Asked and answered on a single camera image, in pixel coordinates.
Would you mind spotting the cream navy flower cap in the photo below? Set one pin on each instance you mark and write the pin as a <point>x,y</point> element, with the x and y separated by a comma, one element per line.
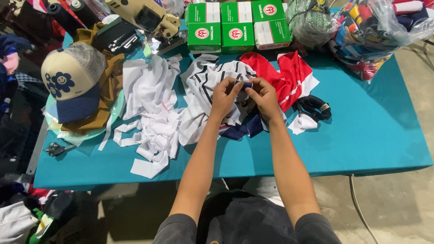
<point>71,81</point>

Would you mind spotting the white black striped fabric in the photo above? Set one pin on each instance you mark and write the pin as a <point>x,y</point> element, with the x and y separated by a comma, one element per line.
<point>206,84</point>

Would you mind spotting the clear plastic bag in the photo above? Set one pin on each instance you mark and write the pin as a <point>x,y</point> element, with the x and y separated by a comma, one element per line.
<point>74,132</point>

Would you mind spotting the heap of white fabric scraps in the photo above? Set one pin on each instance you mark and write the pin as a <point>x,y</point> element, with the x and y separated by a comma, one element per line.
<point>149,111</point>

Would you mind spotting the green white thread box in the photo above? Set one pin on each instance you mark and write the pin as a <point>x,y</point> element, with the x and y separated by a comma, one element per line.
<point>271,23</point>
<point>204,37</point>
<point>237,36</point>
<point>202,13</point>
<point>237,12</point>

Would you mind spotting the person's dark shirt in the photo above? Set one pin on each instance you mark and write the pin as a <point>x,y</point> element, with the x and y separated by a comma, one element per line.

**Task directions**
With the images removed, reproduce all the material above word for word.

**Response box**
Asked and answered on a single camera image, in pixel coordinates.
Would you mind spotting the cream navy flower cap in the photo below? Set one pin on each instance you mark and write the pin as a <point>x,y</point> element, with the x and y separated by a comma, one element per line.
<point>71,81</point>

Would you mind spotting the white black striped fabric in the photo above? Set one pin on each instance you mark and write the pin as a <point>x,y</point> element, with the x and y separated by a comma, one element per line.
<point>206,84</point>

Would you mind spotting the clear plastic bag in the photo above? Set one pin on each instance you mark and write the pin as a <point>x,y</point> element, with the x and y separated by a comma, one element per line.
<point>74,132</point>

Would you mind spotting the heap of white fabric scraps in the photo above? Set one pin on each instance you mark and write the pin as a <point>x,y</point> element, with the x and y separated by a comma, one element per line.
<point>149,111</point>

Would you mind spotting the green white thread box in the photo above? Set one pin on each instance you mark and write the pin as a <point>x,y</point> element, with the x and y separated by a comma, one element per line.
<point>271,23</point>
<point>204,37</point>
<point>237,36</point>
<point>202,13</point>
<point>237,12</point>

Would you mind spotting the person's dark shirt in the photo above? Set one pin on each instance you mark and write the pin as a <point>x,y</point> element, with the x and y separated by a comma, one element per line.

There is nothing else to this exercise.